In an inspiring burst of action, congressional committees grilled the heads of federal agencies in charge of Head Start, Meals on Wheels, housing assistance and Medicare, and demanded answers: “Why haven’t you informed us that the automatic sequester cuts we voted for are forcing poor kids out of preschool, starving the elderly, creating more homeless families and denying treatment to cancer patients? One Congressman fulminated, “This was a surprise to the Congress, to the world!”
And so, in a last-minute, bipartisan deal Thursday night, senators voted unanimously for a “fix,” and the House approved it today. While the fix won’t alleviate all the sequester’s damage, it will mend the worst holes in the safety net. These Congress members simply weren’t going to fly home for the weekend without doing their best to assure that not one more child go hungry or one more family homeless.
Okay, that didn’t happen—at least not for poor, homeless, and sick people. But the Senate did scramble late Thursday to unanimously pass a resolution to end the FAA furloughs that were causing air traffic delays. “Sen.
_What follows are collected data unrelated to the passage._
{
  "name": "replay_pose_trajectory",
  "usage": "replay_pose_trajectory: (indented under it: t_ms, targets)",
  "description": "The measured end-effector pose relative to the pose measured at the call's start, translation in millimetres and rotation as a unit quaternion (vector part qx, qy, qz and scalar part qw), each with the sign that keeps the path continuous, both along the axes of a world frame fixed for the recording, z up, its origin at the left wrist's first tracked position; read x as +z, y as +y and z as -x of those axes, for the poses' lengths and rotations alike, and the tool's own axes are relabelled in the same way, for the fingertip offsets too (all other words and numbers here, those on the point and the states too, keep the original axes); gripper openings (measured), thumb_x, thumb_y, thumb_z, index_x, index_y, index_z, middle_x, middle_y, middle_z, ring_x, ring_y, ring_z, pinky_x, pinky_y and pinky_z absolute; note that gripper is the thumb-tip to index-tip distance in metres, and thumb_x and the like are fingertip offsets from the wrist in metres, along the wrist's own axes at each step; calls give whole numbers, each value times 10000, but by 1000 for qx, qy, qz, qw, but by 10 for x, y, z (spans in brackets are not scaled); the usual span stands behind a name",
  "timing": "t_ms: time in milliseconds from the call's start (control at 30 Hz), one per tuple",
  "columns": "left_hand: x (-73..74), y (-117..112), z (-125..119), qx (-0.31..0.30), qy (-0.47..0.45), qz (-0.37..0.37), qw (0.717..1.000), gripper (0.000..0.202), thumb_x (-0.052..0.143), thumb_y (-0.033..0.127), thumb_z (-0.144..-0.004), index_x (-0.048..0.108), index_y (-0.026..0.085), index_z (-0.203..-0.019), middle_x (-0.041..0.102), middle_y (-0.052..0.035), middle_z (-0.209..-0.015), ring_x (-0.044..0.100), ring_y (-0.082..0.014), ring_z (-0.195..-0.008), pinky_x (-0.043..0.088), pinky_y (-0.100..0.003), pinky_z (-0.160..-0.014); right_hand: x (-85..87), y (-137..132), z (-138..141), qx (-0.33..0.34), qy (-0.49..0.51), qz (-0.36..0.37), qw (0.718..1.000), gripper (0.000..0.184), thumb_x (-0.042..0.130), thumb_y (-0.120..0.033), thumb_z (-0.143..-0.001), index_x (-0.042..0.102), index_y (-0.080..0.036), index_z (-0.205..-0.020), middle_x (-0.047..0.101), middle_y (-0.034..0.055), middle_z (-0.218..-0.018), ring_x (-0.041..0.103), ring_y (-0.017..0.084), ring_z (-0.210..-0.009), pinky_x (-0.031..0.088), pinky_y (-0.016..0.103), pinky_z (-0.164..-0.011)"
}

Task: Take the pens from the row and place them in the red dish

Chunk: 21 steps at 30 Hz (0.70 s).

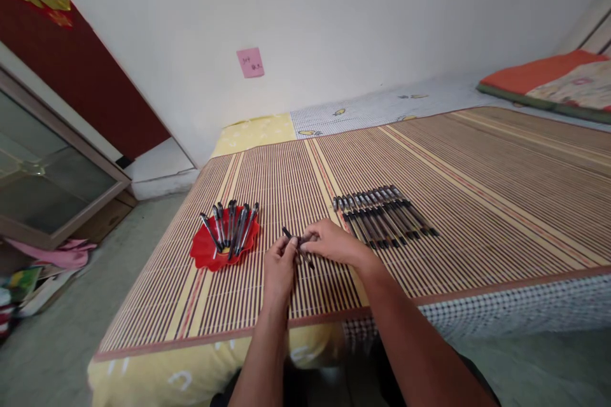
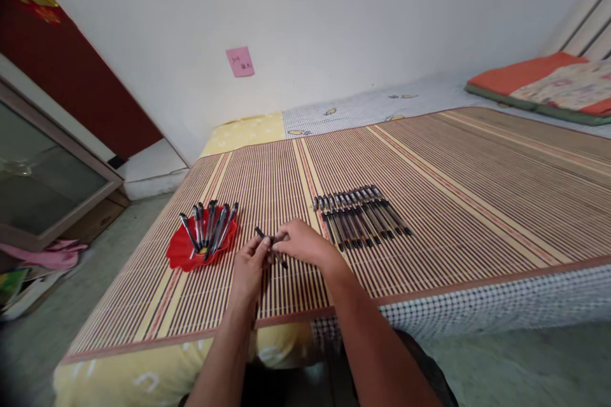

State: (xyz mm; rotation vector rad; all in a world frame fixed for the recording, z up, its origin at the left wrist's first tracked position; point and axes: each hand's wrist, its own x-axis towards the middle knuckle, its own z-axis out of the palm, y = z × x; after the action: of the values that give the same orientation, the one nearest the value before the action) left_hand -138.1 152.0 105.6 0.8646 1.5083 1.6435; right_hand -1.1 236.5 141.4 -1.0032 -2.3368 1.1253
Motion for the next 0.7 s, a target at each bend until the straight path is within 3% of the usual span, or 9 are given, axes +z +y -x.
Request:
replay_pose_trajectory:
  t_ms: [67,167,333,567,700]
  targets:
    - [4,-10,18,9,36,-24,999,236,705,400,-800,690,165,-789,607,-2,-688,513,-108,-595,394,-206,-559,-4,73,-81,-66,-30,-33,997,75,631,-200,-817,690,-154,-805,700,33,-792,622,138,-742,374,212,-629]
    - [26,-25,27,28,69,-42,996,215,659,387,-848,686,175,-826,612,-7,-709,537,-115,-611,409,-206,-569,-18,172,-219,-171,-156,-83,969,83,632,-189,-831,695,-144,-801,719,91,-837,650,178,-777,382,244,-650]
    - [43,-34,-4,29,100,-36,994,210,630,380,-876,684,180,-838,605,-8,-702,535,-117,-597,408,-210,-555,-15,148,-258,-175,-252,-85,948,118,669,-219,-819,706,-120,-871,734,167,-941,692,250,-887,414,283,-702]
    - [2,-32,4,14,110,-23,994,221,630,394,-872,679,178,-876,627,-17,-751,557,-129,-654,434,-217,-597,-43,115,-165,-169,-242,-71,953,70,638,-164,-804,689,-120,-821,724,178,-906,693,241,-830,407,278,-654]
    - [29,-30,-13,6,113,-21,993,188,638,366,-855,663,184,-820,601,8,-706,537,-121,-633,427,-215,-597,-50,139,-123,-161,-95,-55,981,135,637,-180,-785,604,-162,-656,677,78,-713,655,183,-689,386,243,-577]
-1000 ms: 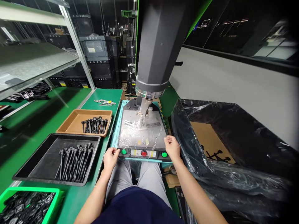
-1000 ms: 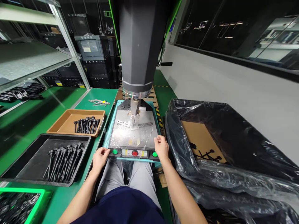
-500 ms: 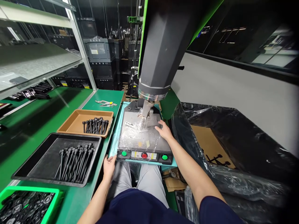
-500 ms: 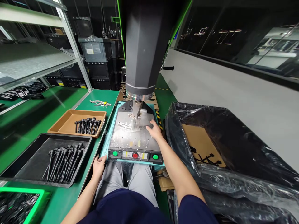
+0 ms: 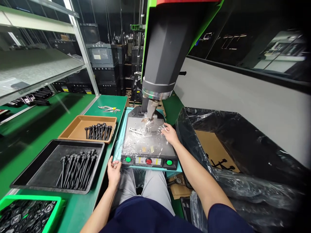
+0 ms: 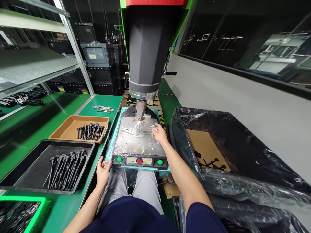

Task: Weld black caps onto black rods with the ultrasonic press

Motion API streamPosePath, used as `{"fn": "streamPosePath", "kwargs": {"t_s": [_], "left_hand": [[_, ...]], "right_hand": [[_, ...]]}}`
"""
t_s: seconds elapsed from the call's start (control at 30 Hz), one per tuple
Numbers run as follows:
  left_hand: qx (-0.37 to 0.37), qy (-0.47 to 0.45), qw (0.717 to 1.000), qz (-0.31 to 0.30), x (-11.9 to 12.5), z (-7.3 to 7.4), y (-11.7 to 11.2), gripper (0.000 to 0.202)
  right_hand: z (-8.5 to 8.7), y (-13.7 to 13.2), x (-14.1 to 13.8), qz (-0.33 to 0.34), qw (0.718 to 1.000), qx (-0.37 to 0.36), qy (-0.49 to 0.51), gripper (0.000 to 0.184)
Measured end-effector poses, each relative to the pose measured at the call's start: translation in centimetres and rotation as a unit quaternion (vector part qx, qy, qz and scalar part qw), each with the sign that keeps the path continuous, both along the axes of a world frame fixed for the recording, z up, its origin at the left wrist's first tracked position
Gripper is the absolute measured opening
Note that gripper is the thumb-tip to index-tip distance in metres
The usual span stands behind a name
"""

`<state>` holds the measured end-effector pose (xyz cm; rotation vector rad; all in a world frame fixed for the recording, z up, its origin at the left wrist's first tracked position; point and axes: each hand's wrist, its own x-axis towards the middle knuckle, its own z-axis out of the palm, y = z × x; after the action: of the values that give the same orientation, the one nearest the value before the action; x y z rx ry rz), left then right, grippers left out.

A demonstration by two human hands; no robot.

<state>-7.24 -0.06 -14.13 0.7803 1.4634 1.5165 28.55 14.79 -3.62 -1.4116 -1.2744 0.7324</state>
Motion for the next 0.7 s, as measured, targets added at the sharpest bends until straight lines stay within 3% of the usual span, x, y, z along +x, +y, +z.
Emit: {"fn": "streamPosePath", "kwargs": {"t_s": [0.13,0.27,0.43,0.53,0.7], "left_hand": [[0.051,-0.003,0.998,0.021,0.1,2.3,0.6,0.073],[0.076,0.004,0.996,0.042,-0.7,6.5,2.1,0.063],[0.025,0.045,0.998,-0.040,-2.7,10.8,3.8,0.047],[-0.023,0.062,0.992,-0.104,-3.4,11.3,4.7,0.051],[-0.052,0.163,0.974,-0.149,-3.0,9.5,6.0,0.048]], "right_hand": [[1.6,-2.4,0.2,-0.025,0.999,-0.020,0.012,0.069],[2.4,-7.2,1.4,-0.038,0.998,-0.042,0.000,0.069],[1.8,-14.9,2.4,-0.046,0.993,-0.106,0.019,0.070],[0.2,-18.4,2.5,-0.061,0.987,-0.143,0.038,0.069],[-4.6,-20.2,2.1,-0.116,0.981,-0.150,0.032,0.060]]}}
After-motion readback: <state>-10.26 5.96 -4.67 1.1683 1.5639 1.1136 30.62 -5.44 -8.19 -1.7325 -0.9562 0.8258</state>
Susan Collins (R-Maine), a key architect of the bill, was cheered by the last-minute agreement struck after most senators fled town on Thursday ahead of a weeklong recess,” Politico writes. “ ’It’s nice to know that when we work together we really can solve problems,’ Collins said on the floor after the bill passed.”
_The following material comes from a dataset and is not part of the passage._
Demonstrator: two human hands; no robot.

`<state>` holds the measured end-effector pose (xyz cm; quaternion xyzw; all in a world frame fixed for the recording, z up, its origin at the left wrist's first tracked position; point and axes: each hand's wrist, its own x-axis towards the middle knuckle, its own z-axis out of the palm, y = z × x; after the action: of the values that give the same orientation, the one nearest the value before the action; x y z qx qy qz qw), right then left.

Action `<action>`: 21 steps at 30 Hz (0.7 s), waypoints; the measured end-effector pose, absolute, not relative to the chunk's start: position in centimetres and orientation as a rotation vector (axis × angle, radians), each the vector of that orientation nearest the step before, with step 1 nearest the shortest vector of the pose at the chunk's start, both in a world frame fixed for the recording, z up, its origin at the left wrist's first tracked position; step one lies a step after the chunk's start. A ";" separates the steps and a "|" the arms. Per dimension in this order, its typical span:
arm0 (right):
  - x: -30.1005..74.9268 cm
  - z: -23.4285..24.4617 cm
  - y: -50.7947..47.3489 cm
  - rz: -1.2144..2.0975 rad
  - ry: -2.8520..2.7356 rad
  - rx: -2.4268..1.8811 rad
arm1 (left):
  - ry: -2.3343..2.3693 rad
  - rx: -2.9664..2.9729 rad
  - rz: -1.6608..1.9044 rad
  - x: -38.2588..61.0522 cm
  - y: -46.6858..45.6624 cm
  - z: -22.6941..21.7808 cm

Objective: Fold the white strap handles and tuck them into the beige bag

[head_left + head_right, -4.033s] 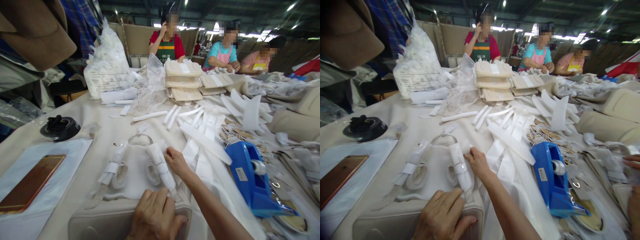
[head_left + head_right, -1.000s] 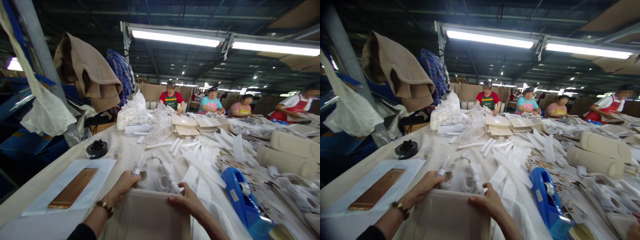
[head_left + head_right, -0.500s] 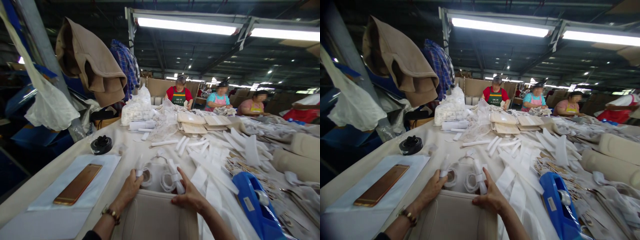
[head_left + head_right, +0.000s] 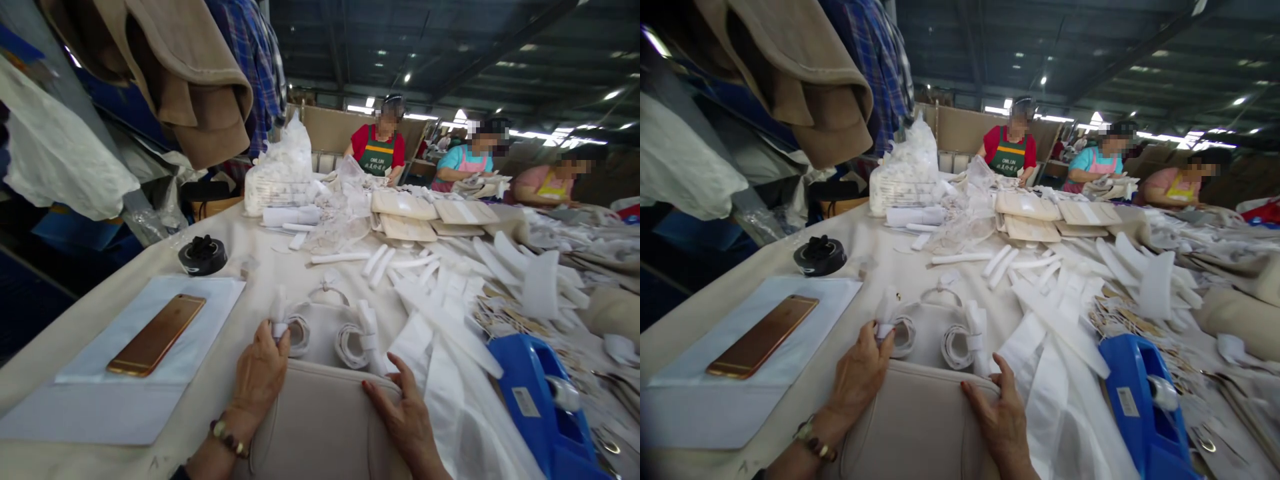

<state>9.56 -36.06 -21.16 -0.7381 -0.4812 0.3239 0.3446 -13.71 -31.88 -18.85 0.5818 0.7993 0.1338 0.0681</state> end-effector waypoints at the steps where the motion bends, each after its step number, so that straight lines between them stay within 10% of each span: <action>1: 9.5 -21.1 -35.8 0.841 -1.283 -1.954 | 2.436 1.759 0.402 -13.8 -31.9 -19.1; 17: 8.9 -19.8 -34.2 0.772 -1.816 -2.266 | 2.468 2.564 1.077 -13.0 -32.3 -19.2; 21: 8.8 -19.6 -34.2 0.730 -1.801 -2.238 | 1.967 2.640 0.571 -8.6 -28.7 -17.3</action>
<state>8.76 -34.18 -19.62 -0.7520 -0.6052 0.2455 0.0889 -8.59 -28.70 -17.27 0.7862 0.5857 0.1702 -0.0996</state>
Now, the airport delays, caused largely by furloughing air controllers, are no small matter—the sequester delayed 863 flights on Wednesday alone—and the pain goes far beyond the airline industry and inconvenienced passengers. According to one estimate, prolonged furloughs could have cost billions in lost economic output and tax revenue, and threaten tens of thousands of jobs (effects that, as usual, hit the poor first and worst).
But Congress’s targeted fix—achieved by moving funds from one part of the FAA budget to another—allows lawmakers to ignore the vastly more severe damage to the economy, jobs and people’s lives that they created by voting for the mindless, austerity-driven sequestration in the first place.
Most of the sequester’s devastation goes unseen by the public, because, unlike the brave Beltwayers who can save airports at a moment’s notice, the sequester’s victims are not power players. See, for starters, these two Nation pieces: “A California Town Bleeds From Sequestration’s Cuts,” and “How Sequestration Hurts the Homeless” with “up to 140,000 fewer low-income families receiving housing vouchers, more children exposed to lead paint, higher rent for people who can’t afford it and a rise in homelessness.” Then add in the estimated 70,000 low-income children who are getting kicked out of Head Start, the 4 million fewer meals delivered to homebound seniors via Meals on Wheels, and the massive cuts to Women, Infants, and Children Program (WIC) and other food assistance programs.